What's in THC (or Cannabis) that makes me so grateful?
September 27, 2019 5:23 PM   Subscribe

Being in grad school and mostly anxious, I found that one of the best ways to unwind/de-stress was to smoke/vape/eat cannabis semi-often. I've also been reading The Red Book by Jung and keeping a journal of my dreams (and thoughts). I have started to notice this intensely real/vibrant gratitude. Details inside.

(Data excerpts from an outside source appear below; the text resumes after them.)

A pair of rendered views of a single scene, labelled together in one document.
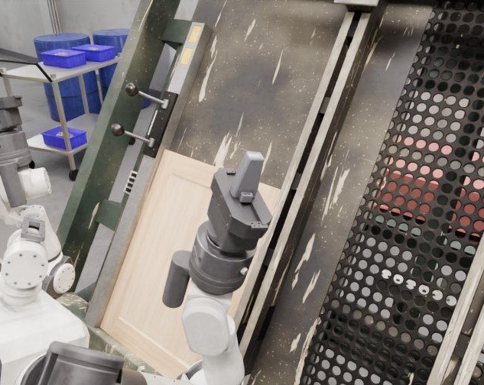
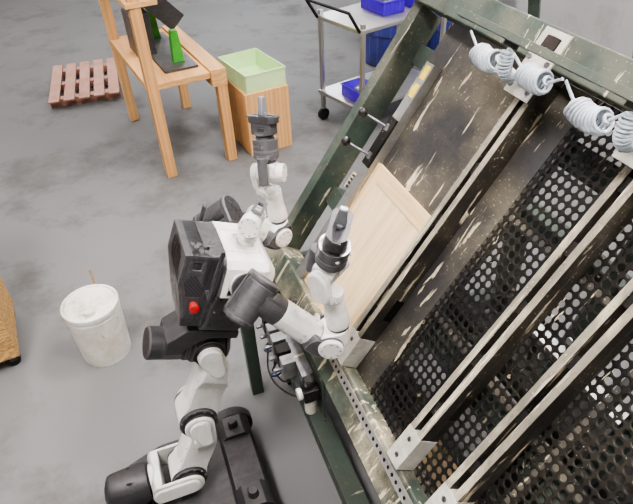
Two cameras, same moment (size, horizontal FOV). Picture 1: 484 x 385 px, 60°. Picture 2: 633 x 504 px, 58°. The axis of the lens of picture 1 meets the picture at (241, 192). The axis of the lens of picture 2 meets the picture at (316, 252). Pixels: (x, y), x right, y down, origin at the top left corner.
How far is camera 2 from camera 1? 0.97 m
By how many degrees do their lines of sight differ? 29
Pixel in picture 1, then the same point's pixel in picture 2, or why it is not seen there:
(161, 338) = not seen: hidden behind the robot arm
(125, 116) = (365, 124)
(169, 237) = (360, 231)
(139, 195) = (351, 193)
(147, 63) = (393, 81)
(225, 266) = (326, 258)
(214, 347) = (321, 299)
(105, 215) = (332, 199)
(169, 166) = (377, 177)
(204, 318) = (316, 281)
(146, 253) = not seen: hidden behind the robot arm
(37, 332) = (246, 261)
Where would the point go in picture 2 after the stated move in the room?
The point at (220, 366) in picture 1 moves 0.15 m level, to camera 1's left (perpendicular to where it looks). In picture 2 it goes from (329, 314) to (286, 296)
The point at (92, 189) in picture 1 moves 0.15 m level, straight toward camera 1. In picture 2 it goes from (327, 176) to (321, 196)
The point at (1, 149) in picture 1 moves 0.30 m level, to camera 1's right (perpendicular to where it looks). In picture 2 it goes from (261, 148) to (337, 170)
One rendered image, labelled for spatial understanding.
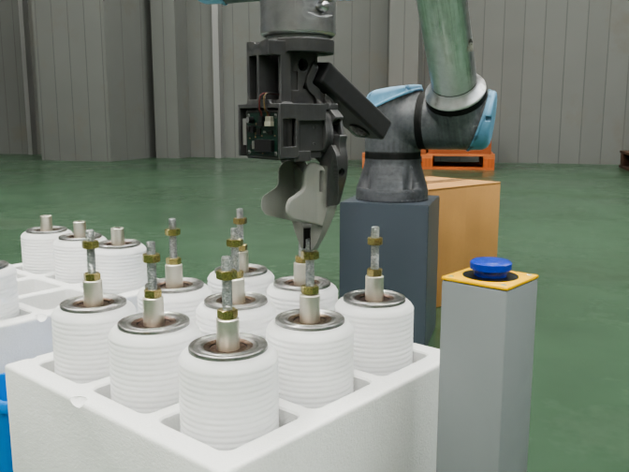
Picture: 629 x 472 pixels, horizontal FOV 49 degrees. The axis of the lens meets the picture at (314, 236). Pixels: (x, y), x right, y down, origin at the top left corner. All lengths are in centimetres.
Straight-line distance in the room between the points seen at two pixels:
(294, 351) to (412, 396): 16
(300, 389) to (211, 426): 12
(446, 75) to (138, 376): 81
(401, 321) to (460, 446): 16
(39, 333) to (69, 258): 24
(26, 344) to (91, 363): 28
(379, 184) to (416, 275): 20
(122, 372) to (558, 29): 708
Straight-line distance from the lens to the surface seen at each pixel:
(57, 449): 84
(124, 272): 120
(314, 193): 70
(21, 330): 109
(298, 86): 69
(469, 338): 69
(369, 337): 81
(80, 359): 83
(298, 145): 67
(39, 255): 140
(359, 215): 139
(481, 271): 68
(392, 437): 79
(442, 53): 127
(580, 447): 111
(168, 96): 826
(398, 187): 139
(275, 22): 69
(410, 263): 139
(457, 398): 72
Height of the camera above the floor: 47
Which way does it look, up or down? 10 degrees down
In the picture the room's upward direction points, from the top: straight up
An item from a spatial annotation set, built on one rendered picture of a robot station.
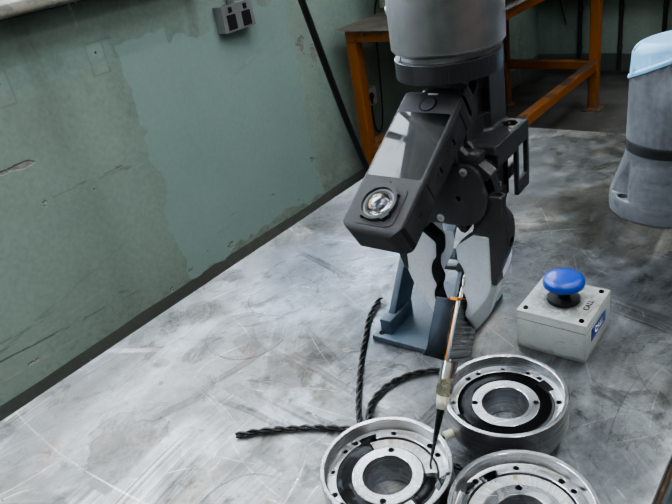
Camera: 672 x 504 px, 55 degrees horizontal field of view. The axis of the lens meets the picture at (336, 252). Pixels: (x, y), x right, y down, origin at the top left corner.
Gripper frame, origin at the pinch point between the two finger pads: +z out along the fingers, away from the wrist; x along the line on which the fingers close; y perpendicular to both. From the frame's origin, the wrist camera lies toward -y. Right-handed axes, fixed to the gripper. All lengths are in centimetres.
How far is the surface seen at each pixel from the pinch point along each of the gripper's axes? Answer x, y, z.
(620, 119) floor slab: 61, 310, 93
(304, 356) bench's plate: 20.9, 3.3, 13.3
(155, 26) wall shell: 154, 102, -5
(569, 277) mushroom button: -3.6, 17.1, 5.8
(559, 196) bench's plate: 8, 50, 13
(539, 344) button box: -1.7, 14.0, 12.4
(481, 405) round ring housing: -1.0, 1.4, 10.3
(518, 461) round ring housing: -6.2, -3.3, 10.1
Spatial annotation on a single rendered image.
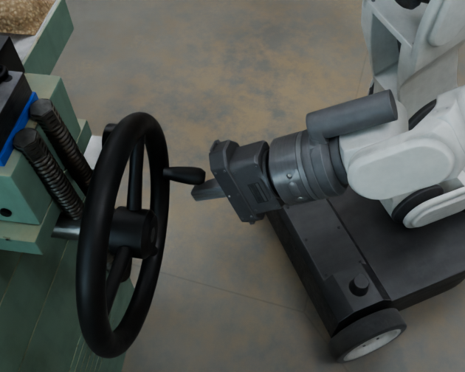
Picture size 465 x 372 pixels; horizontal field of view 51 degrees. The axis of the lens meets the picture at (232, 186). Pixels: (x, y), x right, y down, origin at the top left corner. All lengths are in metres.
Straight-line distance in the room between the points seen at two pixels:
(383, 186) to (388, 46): 0.44
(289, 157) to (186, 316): 0.91
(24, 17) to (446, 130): 0.55
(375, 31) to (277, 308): 0.83
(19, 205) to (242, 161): 0.26
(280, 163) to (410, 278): 0.82
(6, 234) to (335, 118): 0.38
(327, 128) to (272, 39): 1.62
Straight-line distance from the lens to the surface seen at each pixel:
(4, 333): 0.75
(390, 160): 0.53
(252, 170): 0.60
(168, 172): 0.67
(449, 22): 0.78
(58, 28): 0.79
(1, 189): 0.52
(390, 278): 1.33
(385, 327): 1.25
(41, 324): 0.85
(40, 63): 0.74
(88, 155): 0.94
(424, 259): 1.39
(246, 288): 1.44
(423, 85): 0.92
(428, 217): 1.31
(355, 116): 0.55
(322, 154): 0.56
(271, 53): 2.09
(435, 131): 0.52
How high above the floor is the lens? 1.32
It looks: 55 degrees down
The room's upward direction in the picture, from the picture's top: straight up
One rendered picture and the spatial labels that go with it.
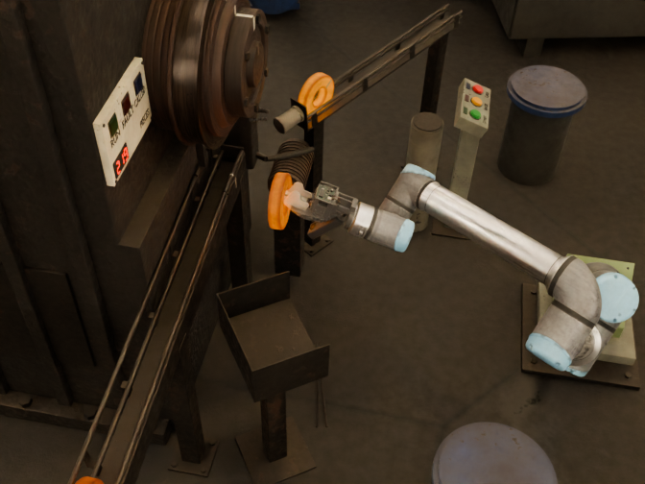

It most often strikes me in the kitchen as I am preparing a meal from fresh ingredients (I know), but this intense wave of gratefulness, and thankfulness. I am not a religious person, never was. But I would start to thank the veggies, fruits, cheese, the cow that gave the milk, and then thank the plant, and all that's had to happen for it to manifest. And it feels *genuine*. What is in cannabis that evokes this feeling in me? And why can't I get it, while not high? Is that what most people mean when they say gratitude? Not just a general feeling, but something that's actively intense?
posted by SkinsOfCoconut to Science & Nature (6 answers total) 1 user marked this as a favorite
 
I wonder if vaping full hemp flower without the THC would help? I've had some good results from hemp CBDs in terms of my own anxiety, but my gratitude has been more of the "I'm so glad I can experience life without anxiety right now. I'm so grateful the pressure has lifted because I was starting to forget what normal felt like"
posted by mecran01 at 7:35 PM on September 27, 2019


THC and CBD are among the active compounds in cannabis. It’s not what’s inside of them that counts; they are compounds and their action is not easily understood as a sum of their parts— those parts are just a bunch of hydrogen and carbon atoms arranged a certain way.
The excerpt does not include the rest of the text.